Personally, I think it's likely that to truly "do maths" requires something qualitatively different to a computer. Those who struggle to imagine anything other than a computer being possible often claim that that view is self-evidently wrong and mock such an imagined device as "magical", but that is not a convincing line of argument. The truth is that the physical Church-Turing thesis is a thesis, not a theorem, and a much shakier one than the original Church-Turing thesis. We have no particularly convincing reason to think such a device is impossible, and certainly no hard proof of it.
[1] Individual behaviours of LLMs are "not understood" in the sense that there is typically not some neat story we can tell about how a particular behaviour arises that contains only the truly relevant information. However, on a more fundamental level LLMs are completely understood and always have been, as they are human inventions that we are able to build from scratch.
[2] Anybody who thinks we understand how brains work isn't worth having this debate with until they read a bit about neuroscience and correct their misunderstanding.

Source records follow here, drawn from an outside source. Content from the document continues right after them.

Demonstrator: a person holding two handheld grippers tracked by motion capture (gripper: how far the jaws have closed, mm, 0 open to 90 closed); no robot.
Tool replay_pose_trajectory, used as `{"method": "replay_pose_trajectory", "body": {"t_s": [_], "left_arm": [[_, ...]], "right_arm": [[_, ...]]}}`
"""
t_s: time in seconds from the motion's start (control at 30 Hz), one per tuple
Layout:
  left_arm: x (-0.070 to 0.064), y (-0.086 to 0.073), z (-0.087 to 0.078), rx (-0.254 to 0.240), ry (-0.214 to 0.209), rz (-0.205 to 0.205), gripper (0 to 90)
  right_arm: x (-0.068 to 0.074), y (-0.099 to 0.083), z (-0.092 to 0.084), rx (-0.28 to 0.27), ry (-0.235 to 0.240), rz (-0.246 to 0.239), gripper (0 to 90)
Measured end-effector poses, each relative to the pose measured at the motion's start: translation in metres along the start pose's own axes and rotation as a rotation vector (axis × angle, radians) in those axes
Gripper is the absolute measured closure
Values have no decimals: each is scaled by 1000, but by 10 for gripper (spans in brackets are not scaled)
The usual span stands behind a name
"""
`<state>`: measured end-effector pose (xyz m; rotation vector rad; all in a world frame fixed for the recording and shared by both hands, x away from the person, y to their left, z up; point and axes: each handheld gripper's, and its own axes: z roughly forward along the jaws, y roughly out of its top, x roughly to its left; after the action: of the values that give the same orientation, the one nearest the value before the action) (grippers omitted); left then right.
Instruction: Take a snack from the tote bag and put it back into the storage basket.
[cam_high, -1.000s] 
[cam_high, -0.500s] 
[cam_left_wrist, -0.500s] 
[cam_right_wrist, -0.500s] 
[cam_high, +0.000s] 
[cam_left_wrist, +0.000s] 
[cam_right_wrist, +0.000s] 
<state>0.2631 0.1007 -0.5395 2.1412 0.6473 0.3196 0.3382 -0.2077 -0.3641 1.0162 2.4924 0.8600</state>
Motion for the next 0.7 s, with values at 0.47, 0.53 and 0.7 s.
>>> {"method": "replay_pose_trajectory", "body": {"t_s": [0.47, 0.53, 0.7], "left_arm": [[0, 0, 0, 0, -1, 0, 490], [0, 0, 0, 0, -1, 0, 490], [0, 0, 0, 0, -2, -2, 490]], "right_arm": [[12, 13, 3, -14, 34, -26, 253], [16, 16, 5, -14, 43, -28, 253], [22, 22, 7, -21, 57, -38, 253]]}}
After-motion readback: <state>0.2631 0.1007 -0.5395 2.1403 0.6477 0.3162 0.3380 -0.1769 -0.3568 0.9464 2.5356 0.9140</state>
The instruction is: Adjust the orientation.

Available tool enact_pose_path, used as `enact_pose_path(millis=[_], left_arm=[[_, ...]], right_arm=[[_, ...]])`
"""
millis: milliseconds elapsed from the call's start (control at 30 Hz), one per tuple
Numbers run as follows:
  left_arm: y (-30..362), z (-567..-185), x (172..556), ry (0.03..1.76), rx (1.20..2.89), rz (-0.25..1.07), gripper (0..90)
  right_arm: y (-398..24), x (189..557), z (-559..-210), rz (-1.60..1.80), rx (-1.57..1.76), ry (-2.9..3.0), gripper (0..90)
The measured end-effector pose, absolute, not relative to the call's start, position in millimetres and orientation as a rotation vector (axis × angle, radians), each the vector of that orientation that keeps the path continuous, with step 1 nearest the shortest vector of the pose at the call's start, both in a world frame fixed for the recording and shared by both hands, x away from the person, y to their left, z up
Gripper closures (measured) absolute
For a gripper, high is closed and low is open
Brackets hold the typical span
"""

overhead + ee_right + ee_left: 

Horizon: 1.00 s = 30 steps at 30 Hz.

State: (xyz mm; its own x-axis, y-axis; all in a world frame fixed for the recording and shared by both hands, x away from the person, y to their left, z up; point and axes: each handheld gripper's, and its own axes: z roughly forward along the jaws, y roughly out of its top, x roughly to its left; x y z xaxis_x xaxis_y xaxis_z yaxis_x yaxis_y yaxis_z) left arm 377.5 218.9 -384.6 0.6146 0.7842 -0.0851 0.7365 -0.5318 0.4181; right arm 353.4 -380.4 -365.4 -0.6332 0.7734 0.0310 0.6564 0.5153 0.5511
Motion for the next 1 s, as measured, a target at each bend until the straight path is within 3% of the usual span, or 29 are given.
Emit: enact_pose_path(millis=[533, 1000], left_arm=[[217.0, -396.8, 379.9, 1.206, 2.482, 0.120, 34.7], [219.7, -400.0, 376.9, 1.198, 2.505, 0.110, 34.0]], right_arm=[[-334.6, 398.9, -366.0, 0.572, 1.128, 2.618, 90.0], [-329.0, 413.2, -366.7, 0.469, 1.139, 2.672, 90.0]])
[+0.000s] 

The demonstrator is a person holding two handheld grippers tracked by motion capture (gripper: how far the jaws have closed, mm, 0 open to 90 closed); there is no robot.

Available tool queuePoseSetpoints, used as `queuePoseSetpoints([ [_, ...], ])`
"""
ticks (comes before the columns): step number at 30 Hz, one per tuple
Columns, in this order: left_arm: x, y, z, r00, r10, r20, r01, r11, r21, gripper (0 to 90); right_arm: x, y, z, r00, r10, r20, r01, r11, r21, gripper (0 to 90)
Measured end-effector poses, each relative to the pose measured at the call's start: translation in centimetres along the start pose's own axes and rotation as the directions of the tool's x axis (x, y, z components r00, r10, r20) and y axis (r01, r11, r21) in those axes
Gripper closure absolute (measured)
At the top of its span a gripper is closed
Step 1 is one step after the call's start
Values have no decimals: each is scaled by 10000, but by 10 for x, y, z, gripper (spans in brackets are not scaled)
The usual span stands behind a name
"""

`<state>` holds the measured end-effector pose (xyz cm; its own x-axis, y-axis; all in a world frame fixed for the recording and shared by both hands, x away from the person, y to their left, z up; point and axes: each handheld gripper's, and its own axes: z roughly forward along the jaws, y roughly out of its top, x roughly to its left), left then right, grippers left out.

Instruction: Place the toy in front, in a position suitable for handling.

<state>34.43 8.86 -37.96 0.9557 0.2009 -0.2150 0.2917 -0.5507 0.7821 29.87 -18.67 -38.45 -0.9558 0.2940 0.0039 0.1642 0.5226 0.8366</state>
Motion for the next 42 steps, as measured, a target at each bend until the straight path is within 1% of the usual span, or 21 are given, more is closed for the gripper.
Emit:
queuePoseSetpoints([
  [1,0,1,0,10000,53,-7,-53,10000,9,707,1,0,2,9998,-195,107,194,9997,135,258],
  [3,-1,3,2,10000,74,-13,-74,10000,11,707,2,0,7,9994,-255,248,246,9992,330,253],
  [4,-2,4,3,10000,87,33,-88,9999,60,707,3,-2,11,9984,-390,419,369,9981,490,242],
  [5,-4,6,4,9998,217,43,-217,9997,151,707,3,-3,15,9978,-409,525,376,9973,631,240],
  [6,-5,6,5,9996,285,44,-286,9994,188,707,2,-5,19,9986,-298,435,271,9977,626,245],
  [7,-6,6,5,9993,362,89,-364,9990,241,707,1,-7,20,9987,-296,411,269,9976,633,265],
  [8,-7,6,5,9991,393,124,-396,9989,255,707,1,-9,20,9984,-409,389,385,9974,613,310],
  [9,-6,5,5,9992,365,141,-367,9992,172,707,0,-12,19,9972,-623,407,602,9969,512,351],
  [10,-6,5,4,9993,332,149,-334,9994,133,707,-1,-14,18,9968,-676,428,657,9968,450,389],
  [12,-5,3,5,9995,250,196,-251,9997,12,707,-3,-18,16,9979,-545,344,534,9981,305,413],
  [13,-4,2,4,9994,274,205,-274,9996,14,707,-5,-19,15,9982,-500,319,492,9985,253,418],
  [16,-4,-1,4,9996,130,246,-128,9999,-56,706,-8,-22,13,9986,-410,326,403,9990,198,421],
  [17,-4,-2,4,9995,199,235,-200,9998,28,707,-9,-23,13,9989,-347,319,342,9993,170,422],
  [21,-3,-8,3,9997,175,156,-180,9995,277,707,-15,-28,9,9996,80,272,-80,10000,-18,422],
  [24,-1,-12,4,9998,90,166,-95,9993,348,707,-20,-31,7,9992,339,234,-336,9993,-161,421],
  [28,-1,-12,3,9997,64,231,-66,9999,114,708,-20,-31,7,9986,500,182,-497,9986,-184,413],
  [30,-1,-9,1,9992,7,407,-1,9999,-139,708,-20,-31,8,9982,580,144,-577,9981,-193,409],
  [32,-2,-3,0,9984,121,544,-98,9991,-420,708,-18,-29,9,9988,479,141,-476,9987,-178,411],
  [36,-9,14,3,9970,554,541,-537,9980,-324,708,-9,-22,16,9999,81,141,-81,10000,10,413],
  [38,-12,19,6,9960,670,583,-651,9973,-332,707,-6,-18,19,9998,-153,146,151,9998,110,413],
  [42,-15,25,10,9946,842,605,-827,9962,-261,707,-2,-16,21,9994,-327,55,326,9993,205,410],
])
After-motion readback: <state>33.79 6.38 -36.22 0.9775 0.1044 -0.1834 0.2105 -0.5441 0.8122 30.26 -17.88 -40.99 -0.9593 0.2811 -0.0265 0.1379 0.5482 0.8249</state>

[3] The IMO involves problems in extremely well-trodden areas of mathematics. While the problems are carefully chosen to be novel they are problems to be solved in exam conditions, not mathematical research programs. The performance of the Google and OpenAI models on them, while impressive, is not evidence that they are capable of genuinely novel mathematical thought. What I'm looking for is the crank-the-handle-and-important-new-theorems-come-out machine that people have been trying to build since computers were invented. That isn't here yet, and if and when it arrives it really will turn maths on its head.
unknown|5 months ago
[deleted]
CamperBob2|5 months ago
Why? Team "Stochastic Parrot" will just move the goalposts again, as they've done many times before.